Columbia Threadneedle and St James’s Place are reopening their open-ended real estate funds after the Royal Institute of Chartered Surveyors (RICS) lifted a “material uncertainty” clause that forced their suspensions following the coronavirus pandemic.
Their funds will be the first to reopen the suspended raft of open-ended investment companies in March, after receiving the green light for the RICS decision this morning.
Although real estate investment trusts and closed-end real estate investment trusts remained open for trading throughout the foreclosure, shares of most generalist trusts fell at significant discounts below asset values. because landlords struggled to collect rents from commercial tenants. Investors are hopeful that RICS ‘move will start to improve sentiment towards the asset class.
In response to RICS, transactions in St James’s Place Property mutual fund, life insurance funds and pension funds will resume from tomorrow, while the suspension of transactions in the Threadneedle UK Property fund d ‘£ 1 billion will be raised on September 17th.
“We are delighted to reopen transactions in the fund,” said Gerry Frewin, manager of the Threadneedle fund. “We are aware that the suspension of trading in the fund may have caused some inconvenience to our clients, but the decision to suspend trading meant that no unitholder would be at a disadvantage.”
Withdrawals are still blocked from eight UK property funds for retail investors which were suspended in March, then representing more than £ 10 billion in assets.
A ninth fund, the £ 2.3 billion M&G property portfolio, remains on hold after blocking withdrawals in December last year, citing Brexit uncertainty and problems in the UK retail sector.
The lifting of the “material uncertainty” clause by RICS means that these funds could now reopen, although the decision rests with the fund manager.
Oliver Creasey, equity research analyst at Quilter Cheviot, said the decision to reopen would be based on the amount of cash held, depending on the size of investors’ withdrawal requests.
“The funds have not been open for trading for almost six months now, and there will be a backlog of transactions that will close as soon as they reopen,” he said.
“Fund managers will be absolutely desperate to avoid a scenario in which the fund reopens and then a week later is forced to close due to liquidity issues.”
Creasey said the UK’s largest real estate fund, L&G UK Property, £ 2.9 billion, would likely be among the first to reopen given its 27% position in cash and shares, while the Aegon Property Income fund of £ 429million, with just 7% in cash at the end of July, was “less well positioned”.
The March suspensions were triggered by a decision by CBRE and Knight Frank, appraisers of the funds, that the impact of the coronavirus pandemic on the UK economy had created “significant uncertainty” over the valuation of UK properties.
Financial Conduct Authority rules due to go into effect in September require fund managers to suspend trading when the valuation of more than a fifth of their assets is uncertain.
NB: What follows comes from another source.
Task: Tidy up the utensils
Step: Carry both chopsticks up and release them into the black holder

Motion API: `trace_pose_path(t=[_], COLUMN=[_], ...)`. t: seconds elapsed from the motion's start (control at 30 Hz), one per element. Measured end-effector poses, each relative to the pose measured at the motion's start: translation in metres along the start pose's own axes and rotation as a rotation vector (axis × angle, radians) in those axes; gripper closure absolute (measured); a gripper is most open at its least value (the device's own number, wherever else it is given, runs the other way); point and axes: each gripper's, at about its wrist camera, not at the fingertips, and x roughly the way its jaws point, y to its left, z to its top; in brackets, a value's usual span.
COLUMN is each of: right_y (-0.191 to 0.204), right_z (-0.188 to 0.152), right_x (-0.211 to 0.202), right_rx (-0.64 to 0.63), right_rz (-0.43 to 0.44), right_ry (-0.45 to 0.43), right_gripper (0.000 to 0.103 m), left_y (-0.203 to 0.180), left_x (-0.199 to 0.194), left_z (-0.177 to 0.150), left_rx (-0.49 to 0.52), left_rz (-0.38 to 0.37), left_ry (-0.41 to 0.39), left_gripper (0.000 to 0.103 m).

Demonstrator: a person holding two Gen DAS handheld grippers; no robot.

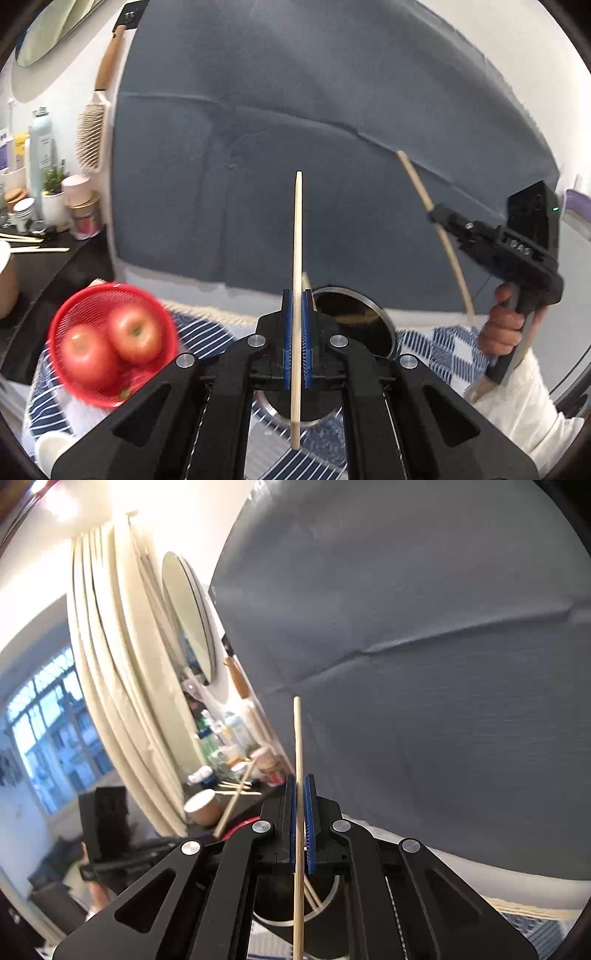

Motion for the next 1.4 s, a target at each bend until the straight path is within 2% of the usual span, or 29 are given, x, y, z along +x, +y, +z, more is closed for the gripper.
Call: trace_pose_path(t=[0.27,0.43,0.53,0.67,0.77,0.83,0.9,1.0,1.17,1.27,1.4], right_y=[-0.014,-0.014,-0.012,-0.015,-0.019,-0.019,-0.019,-0.019,-0.008,-0.001,0.003], right_z=[-0.01,-0.018,-0.02,-0.021,-0.021,-0.023,-0.029,-0.036,-0.041,-0.044,-0.05], right_x=[0.038,0.057,0.066,0.078,0.084,0.088,0.093,0.096,0.089,0.083,0.07], right_rx=[0.081,0.106,0.113,0.13,0.152,0.139,0.124,0.1,0.027,-0.02,-0.057], right_rz=[0.064,0.064,0.067,0.058,0.065,0.04,0.012,-0.016,-0.047,-0.073,-0.081], right_ry=[-0.032,-0.064,-0.093,-0.14,-0.16,-0.164,-0.143,-0.111,-0.071,-0.047,-0.017], right_gripper=[0.099,0.099,0.099,0.099,0.099,0.099,0.099,0.099,0.099,0.099,0.099], left_y=[-0.007,-0.004,-0.004,-0.002,-0.002,0.0,0.0,0.001,0.004,-0.002,-0.007], left_x=[0.021,0.047,0.058,0.065,0.064,0.065,0.065,0.069,0.056,0.048,0.037], left_z=[0.009,0.01,0.006,-0.002,-0.008,-0.011,-0.016,-0.017,-0.022,-0.025,-0.026], left_rx=[-0.064,-0.128,-0.14,-0.186,-0.187,-0.197,-0.207,-0.198,-0.213,-0.173,-0.147], left_rz=[-0.118,-0.129,-0.081,-0.116,-0.115,-0.121,-0.121,-0.078,-0.071,-0.03,-0.01], left_ry=[-0.145,-0.153,-0.159,-0.189,-0.225,-0.235,-0.233,-0.22,-0.21,-0.204,-0.182], left_gripper=[0.098,0.098,0.098,0.098,0.098,0.098,0.098,0.098,0.098,0.098,0.098])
The regulator plans to force the funds to abandon their open structure of providing daily access and moving to 120-day notice periods instead.
RICS said this morning that the “material uncertainty” clause would be lifted from UK property, “to the exclusion of certain assets valued with reference to trading potential”.
“With the lifting or easing of many of the government restrictions on business and society, there is sufficient evidence of market activity to justify recommending this general lifting,” he said. -he declares.
Prior to today’s change in RICS, BMO Real Estate Income and Growth Fund was the only open-ended fund to reopen after being suspended in March.
Unlike funds that remain suspended, direct property holdings represent a minority of the £ 447million fund’s assets, with the bulk of the fund held in shares of real estate companies, which are easier to value and trade.